Anonymous sources from “analog IC vendors” informed DigiTimes of the potential changes, including a redesign of chargers and related connections in its next-generation mobile devices. The report doesn’t specifically confirm a change from Lightning to USB-C will take place, but strongly suggests Apple is considering making the switch in the future.
This is not the first time rumors of a move from Lightning to USB Type-C has surfaced, as reports ahead of last year’s launch of the iPhone 8 and iPhone X advised it was a possibility. The iPhone 8, iPhone 8 Plus, and iPhone X were all equipped with Lightning ports at the time of launch.

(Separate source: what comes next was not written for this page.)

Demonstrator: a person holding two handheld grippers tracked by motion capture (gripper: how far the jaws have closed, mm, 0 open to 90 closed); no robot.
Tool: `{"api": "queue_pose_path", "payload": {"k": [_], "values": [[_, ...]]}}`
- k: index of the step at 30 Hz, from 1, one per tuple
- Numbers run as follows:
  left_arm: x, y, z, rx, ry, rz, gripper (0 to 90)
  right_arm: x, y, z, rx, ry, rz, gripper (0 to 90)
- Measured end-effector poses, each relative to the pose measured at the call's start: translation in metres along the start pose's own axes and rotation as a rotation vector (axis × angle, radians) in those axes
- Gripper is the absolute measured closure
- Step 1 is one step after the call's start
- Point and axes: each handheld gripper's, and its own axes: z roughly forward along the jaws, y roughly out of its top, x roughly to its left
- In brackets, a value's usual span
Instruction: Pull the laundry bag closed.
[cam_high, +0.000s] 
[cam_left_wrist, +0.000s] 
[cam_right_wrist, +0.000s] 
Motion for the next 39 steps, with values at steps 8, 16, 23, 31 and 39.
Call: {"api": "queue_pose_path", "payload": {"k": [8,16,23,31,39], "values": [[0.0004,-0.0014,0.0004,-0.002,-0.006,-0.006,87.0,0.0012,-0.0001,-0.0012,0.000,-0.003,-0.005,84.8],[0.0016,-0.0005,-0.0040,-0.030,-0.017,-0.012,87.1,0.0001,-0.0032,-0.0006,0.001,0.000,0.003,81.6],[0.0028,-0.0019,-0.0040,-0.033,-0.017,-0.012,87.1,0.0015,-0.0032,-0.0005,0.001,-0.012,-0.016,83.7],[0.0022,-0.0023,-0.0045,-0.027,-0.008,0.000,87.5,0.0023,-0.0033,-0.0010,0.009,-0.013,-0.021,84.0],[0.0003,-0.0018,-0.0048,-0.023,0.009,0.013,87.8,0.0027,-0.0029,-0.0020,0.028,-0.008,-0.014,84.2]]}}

The report adds that other rumors suggest a replacement of the connector will take place during the 2018 iPhone refresh, but doubts this to be the case. Apple is claimed to be in the “redesign phase” of the 2018 models, a stage in preproduction that does not allow for major specification changes, with sources suggesting this pushes any switch to USB-C to the 2019 models.

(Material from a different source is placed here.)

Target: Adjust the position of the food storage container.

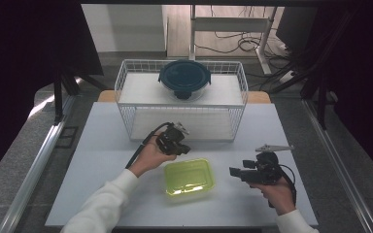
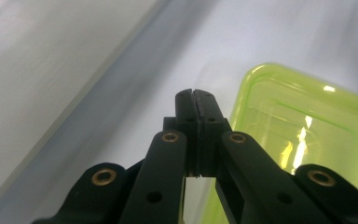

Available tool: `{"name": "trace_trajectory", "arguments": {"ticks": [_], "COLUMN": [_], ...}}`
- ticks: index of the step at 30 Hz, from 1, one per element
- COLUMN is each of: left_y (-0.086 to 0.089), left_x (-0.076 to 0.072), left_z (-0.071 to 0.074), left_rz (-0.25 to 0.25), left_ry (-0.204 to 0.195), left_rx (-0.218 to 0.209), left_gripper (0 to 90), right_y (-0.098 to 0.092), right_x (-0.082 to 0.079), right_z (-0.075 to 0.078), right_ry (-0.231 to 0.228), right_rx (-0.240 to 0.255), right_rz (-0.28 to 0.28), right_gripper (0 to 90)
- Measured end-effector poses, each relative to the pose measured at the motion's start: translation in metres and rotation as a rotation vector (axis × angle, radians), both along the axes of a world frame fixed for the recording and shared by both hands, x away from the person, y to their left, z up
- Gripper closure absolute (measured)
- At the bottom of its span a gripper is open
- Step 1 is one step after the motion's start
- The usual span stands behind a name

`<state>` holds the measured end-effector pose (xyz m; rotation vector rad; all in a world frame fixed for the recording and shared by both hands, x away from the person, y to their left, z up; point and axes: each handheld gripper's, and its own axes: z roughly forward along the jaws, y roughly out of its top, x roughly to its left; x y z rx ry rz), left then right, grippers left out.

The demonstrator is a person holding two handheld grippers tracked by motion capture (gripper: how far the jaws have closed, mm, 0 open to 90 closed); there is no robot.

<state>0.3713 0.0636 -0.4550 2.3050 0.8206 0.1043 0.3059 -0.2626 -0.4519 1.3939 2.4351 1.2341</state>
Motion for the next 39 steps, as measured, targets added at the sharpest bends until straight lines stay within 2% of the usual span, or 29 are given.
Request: {"name": "trace_trajectory", "arguments": {"ticks": [1, 4, 8, 10, 11, 13, 14, 15, 16, 17, 19, 20, 23, 29, 34, 35, 37, 38, 39], "left_y": [0.009, 0.029, 0.063, 0.069, 0.074, 0.08, 0.085, 0.087, 0.087, 0.089, 0.092, 0.093, 0.096, 0.098, 0.1, 0.101, 0.102, 0.103, 0.103], "left_x": [-0.005, -0.019, -0.048, -0.053, -0.059, -0.067, -0.073, -0.075, -0.075, -0.078, -0.082, -0.083, -0.091, -0.093, -0.092, -0.092, -0.092, -0.092, -0.092], "left_z": [0.004, 0.01, 0.014, 0.015, 0.014, 0.013, 0.011, 0.009, 0.009, 0.008, 0.006, 0.004, -0.005, -0.014, -0.016, -0.016, -0.016, -0.016, -0.016], "left_rz": [0.021, 0.103, 0.203, 0.222, 0.26, 0.3, 0.349, 0.367, 0.367, 0.381, 0.398, 0.399, 0.405, 0.41, 0.424, 0.424, 0.425, 0.427, 0.427], "left_ry": [-0.003, 0.015, 0.057, 0.055, 0.049, 0.054, 0.069, 0.088, 0.088, 0.102, 0.121, 0.131, 0.172, 0.198, 0.196, 0.196, 0.196, 0.192, 0.192], "left_rx": [-0.018, -0.033, -0.125, -0.131, -0.146, -0.166, -0.18, -0.193, -0.193, -0.203, -0.217, -0.224, -0.232, -0.225, -0.225, -0.224, -0.224, -0.224, -0.224], "left_gripper": [90.0, 90.0, 88.0, 86.9, 84.4, 74.3, 58.1, 51.4, 47.1, 47.1, 38.7, 31.6, 26.6, 24.4, 22.0, 21.8, 21.7, 21.7, 21.7], "right_y": [-0.001, -0.001, -0.003, -0.003, -0.004, -0.005, -0.006, -0.006, -0.006, -0.006, -0.005, -0.004, -0.003, -0.003, 0.0, 0.001, 0.004, 0.006, 0.006], "right_x": [0.0, 0.001, 0.001, 0.001, 0.001, 0.001, 0.001, 0.001, 0.001, 0.001, 0.002, 0.003, 0.003, 0.003, 0.003, 0.003, 0.002, 0.002, 0.002], "right_z": [0.0, 0.0, -0.001, -0.001, -0.001, 0.0, 0.0, 0.0, 0.0, -0.001, -0.001, -0.002, -0.004, -0.004, -0.006, -0.007, -0.008, -0.01, -0.01], "right_ry": [-0.001, 0.0, 0.001, 0.0, 0.0, 0.0, 0.003, 0.003, 0.003, 0.005, 0.005, 0.008, 0.014, 0.02, 0.022, 0.025, 0.03, 0.052, 0.052], "right_rx": [0.002, 0.003, 0.001, 0.001, 0.002, 0.005, 0.007, 0.008, 0.008, 0.006, 0.004, -0.001, -0.005, -0.008, -0.026, -0.034, -0.048, -0.066, -0.066], "right_rz": [-0.003, -0.004, -0.01, -0.011, -0.011, -0.014, -0.016, -0.017, -0.017, -0.017, -0.013, -0.008, -0.001, 0.008, 0.014, 0.019, 0.029, 0.043, 0.043], "right_gripper": [26.7, 26.7, 26.6, 26.7, 26.6, 26.7, 26.6, 26.6, 26.6, 26.6, 26.5, 26.4, 26.3, 26.1, 26.2, 27.9, 37.1, 50.6, 50.6]}}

While a number of Android smartphones are already using USB Type-C instead of microUSB, the report sources suggest Apple’s adoption of the port will prompt other manufacturers to do the same. The sources cite a claim that Apple’s use of USB Type-C in the MacBook lines has encouraged other notebook producers to use the technology in their own releases.
For the moment, Apple does not have a major incentive to move to a USB Type-C connection for the iPhone. While USB-C offers fast-charging capabilities, iPhone X and iPhone 8 users are able to take advantage of this technology by using a USB-C-to-Lightning cable with a 30-watt USB-C power adapter.
A rumor from May suggests Apple is already looking to provide iPhone users an 18-watt USB-C charger, which would enable users to enjoy fast charging straight away, without needing to buy the cable and a suitable charger separately. If true, this would be a major step towards adding USB-C to the iPhone itself.
If Apple does make the change to USB-C, it would have a considerable impact on peripheral and accessory producers, forcing them to redesign their products to accommodate the connection, and to find ways to adapt their existing offerings.